Tag Archives: posterous

What is the Best Blogging Platform for Your Business?

Relevant keyword-rich blogging can be an excellent SEO tool for small companies to use to improve organic search rankings. An important question to answer though is: Which blogging platform or software is best for your business? Each platform is unique and has potential advantages or disadvantages for your business. Here is a look at a few:

WordPress

Very widely used and the best choice for most companies looking for a self-hosted blog. Plug-ins, widgets, and SEO tools are all easily available, in addition to thousands of developer themes. Self-hosting options keep developer options wide open including sophisticated e-commerce solutions.
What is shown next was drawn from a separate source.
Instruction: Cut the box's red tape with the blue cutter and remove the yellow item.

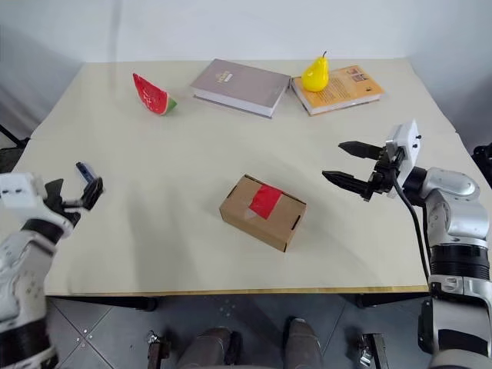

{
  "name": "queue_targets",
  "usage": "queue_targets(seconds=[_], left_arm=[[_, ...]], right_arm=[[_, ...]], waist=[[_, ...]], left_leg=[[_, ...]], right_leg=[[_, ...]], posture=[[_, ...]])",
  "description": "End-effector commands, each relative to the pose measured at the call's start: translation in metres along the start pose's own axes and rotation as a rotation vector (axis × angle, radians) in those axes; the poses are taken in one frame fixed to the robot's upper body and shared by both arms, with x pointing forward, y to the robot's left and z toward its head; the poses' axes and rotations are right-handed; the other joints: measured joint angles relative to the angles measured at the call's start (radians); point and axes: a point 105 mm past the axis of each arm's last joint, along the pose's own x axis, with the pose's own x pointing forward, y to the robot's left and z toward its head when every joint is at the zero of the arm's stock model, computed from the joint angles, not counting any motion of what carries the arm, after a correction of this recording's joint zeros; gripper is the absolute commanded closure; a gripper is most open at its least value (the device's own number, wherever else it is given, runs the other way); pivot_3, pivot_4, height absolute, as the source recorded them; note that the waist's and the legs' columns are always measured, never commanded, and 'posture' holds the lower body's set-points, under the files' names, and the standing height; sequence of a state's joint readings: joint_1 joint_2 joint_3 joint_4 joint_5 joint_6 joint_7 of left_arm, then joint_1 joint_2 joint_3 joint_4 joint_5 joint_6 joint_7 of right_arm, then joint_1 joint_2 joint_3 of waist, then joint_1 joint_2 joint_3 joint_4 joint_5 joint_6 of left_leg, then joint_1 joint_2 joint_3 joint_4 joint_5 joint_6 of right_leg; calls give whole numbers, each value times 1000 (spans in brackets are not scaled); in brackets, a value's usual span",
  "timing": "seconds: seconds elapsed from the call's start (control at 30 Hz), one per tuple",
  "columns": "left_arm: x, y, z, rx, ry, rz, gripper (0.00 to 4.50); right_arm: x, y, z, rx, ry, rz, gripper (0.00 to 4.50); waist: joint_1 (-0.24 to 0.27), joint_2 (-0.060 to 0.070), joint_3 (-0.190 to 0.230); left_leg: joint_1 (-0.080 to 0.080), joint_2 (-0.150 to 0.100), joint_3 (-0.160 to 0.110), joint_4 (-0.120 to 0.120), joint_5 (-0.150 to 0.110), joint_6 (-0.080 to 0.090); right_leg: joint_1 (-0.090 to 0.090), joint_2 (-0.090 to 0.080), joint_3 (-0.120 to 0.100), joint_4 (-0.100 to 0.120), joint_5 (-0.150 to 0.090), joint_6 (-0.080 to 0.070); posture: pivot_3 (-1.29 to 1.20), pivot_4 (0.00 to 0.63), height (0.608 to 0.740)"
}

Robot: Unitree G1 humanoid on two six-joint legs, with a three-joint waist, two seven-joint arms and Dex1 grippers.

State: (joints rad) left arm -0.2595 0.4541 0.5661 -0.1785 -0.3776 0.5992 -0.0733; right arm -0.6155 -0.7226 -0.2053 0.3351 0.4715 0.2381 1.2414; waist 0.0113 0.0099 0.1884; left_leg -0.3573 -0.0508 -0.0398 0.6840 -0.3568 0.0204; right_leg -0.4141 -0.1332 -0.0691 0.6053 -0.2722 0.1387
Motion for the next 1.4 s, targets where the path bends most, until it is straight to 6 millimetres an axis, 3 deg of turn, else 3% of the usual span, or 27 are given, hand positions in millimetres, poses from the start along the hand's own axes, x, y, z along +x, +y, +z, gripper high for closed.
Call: queue_targets(seconds=[0.03,0.2,0.47,0.77,0.87,1.3,1.4], left_arm=[[16,23,3,22,8,226,17],[38,29,-12,0,132,390,17],[69,4,-23,-20,217,337,17],[69,20,-42,-37,341,445,17],[63,24,-52,-24,391,473,588],[51,36,-59,-77,385,522,4478],[48,38,-57,-68,379,521,4478]], right_arm=[[-6,10,22,-23,-117,48,0],[-15,14,24,-35,-131,84,0],[-14,19,23,-24,-127,100,0],[-14,21,18,-5,-104,89,0],[-15,20,18,-3,-101,77,0],[-12,17,24,-31,-89,74,0],[-12,15,24,-35,-84,73,0]], waist=[[1,0,0],[6,-1,0],[13,-2,0],[9,-2,0],[9,-2,0],[2,-1,0],[2,-1,0]], left_leg=[[0,0,0,0,0,0],[0,-1,0,0,0,0],[0,-1,-1,1,0,0],[0,-1,0,1,0,0],[1,-1,0,1,0,0],[2,-1,1,1,0,-1],[2,-1,2,1,0,-1]], right_leg=[[0,0,-1,0,0,0],[0,0,-2,1,0,0],[0,-1,-3,1,0,1],[0,0,-3,1,0,1],[0,-1,-3,2,0,1],[0,-1,-2,3,0,1],[0,-1,-1,4,0,1]], posture=[[0,150,740],[0,150,740],[0,150,740],[0,150,740],[0,150,740],[0,150,740],[0,150,740]])
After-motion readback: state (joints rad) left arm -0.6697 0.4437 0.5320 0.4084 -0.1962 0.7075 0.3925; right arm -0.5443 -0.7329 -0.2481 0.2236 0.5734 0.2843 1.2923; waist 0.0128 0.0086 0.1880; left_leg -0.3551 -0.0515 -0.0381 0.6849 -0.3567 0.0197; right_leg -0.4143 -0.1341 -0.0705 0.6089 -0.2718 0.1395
Easy to create a blog that actually looks like a normal website or embed a blog within a company website.

Google Blogger

Extremely simple, but somewhat limited upside for a growing site. Integrates easily with other Google accounts and very easy to establish custom domains. Somewhat tempting from a SEO-perspective because it seems logical that a Google-hosted blog is more easily indexed by Google, but Blogger has limitations for developers that are hard to overlook.

TypePad

Offers free hosted accounts or paid-hosted accounts. Easy to learn with more tools, widgets, and development opportunities than Blogger. Search industry data seems to indicate that WordPress blogs rank better than TypePad blogs in general. TypePad is larger and more established than other blog hosting platforms like Posterous, Tumblr, and Squarespace.

Movable Type

Open source blogging platform from the same company that offers TypePad. Good solution for a company with skilled developers who want more control over their blog than the options offered by Blogger, TypePad, and WordPress and have the time and resources to develop their blog.

Drupal

The blogging platform that makes sense for open source and coding gurus. Tight-knit community of developers who trade tips and code to solve problems. Very few limitations for companies with skilled developers. This platform is more code-intensive and less artistic than other options. Excellent choice for companies looking to manage multiple websites from one platform. Not the best option for sites with intense multimedia integration.

Joomla

Another open source content management system with a more friendly bias towards themes, navigation, plug-ins, and asthetics than Drupal. Requires more CMS or development skills than WordPress, but also has more community support than Drupal.  E-commerce and useful commercial extensions can be easily configured. Excellent theme otpions.

Posterous

Micro-blogging service that offers cross-posting by e-mail. An excellent alternative or a nice addition to Twitter and Facebook social media campaigns. Very limited from an artistic perspective, but offers a clean and simple look-and-feel. A significant time saver for companies wanting to deliver daily marketing messages. SEO considerations of duplicate content should be considered before cross-posting across too many platforms.

Tumblr

Another micro-blogging service with less plug-ins options and developer themes than Posterous. Hosted Tumblr blogs can easily handle large traffic spikes, which make them a good option for companies trying to create a viral buzz with their blog. Cheap and easy.

Squarespace

Offers an core platform to convert a website to a blog or start from scratch. Not as many plug-ins an developer options as WordPress, but a cleaner more modern platform than Blogger and TypePad. A good option for a company looking for a hosted cloud-based website instead of self-hosting. A straight-forward and easy-to-lean blogging service.